• Task description:
Copy out each line below exactly as written.

• Dataset section:
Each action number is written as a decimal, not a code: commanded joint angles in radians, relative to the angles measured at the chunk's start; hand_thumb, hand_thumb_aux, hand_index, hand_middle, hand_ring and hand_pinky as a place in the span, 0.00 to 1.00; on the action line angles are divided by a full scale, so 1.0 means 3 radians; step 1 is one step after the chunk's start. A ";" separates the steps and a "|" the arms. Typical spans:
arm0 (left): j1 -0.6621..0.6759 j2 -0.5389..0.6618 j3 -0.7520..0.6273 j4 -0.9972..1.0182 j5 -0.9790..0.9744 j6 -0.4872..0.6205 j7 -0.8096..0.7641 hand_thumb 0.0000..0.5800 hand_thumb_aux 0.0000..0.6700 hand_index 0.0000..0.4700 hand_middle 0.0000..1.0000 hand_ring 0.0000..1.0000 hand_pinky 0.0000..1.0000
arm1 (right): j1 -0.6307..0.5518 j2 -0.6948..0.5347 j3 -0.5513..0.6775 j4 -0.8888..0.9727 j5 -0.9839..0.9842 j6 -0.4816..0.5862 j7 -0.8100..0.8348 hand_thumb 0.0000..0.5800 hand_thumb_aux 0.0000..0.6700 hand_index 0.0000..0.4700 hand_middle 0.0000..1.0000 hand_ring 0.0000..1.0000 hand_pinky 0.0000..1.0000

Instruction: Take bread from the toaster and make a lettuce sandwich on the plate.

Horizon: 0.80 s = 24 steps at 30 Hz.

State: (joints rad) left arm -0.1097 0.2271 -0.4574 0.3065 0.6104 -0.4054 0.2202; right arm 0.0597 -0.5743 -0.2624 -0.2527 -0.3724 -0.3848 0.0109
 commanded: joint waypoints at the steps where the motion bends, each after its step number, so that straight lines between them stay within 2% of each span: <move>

• Answer space:
Each action number is written as a decimal, not a code: commanded joint angles in radians, relative to the angles measured at the chunk's start; hand_thumb, hand_thumb_aux, hand_index, hand_middle, hand_ring and hand_pinky as a place in the span, 0.00 to 1.00; on the action line angles are divided by a full scale, so 1.0 means 3 radians; step 1 is one step after the chunk's start. A ";" separates the steps and a "|" the arms. Typical spans:
arm0 (left): j1 -0.6621..0.6759 j2 -0.5389..0.6618 j3 -0.7520..0.6273 j4 -0.9972..1.0182 j5 -0.9790..0.9744 j6 -0.4872..0.6205 j7 -0.8096..0.7641 hand_thumb 0.0000..0.5800 hand_thumb_aux 0.0000..0.6700 hand_index 0.0000..0.4700 hand_middle 0.0000..1.0000 hand_ring 0.0000..1.0000 hand_pinky 0.0000..1.0000
arm1 (right): j1 -0.6307..0.5518 j2 -0.6948..0.5347 j3 -0.5513..0.6775 j4 -0.8888..0.9727 j5 -0.9839..0.9842 j6 -0.4816..0.5862 j7 -0.8100..0.8348 hand_thumb 0.0000..0.5800 hand_thumb_aux 0.0000..0.6700 hand_index 0.0000..0.4700 hand_middle 0.0000..1.0000 hand_ring 0.0000..1.0000 hand_pinky 0.0000..1.0000

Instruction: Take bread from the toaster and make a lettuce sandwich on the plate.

Horizon: 0.80 s = 24 steps at 30 Hz.

State: (joints rad) left arm -0.1097 0.2271 -0.4574 0.3065 0.6104 -0.4054 0.2202; right arm 0.0597 -0.5743 -0.2624 -0.2527 -0.3724 -0.3848 0.0109
 commanded: joint waypoints at the steps where the motion bends, each after its step number, so that straight lines between them stay within 2% of each span: <move>

No other output belongs with this exercise.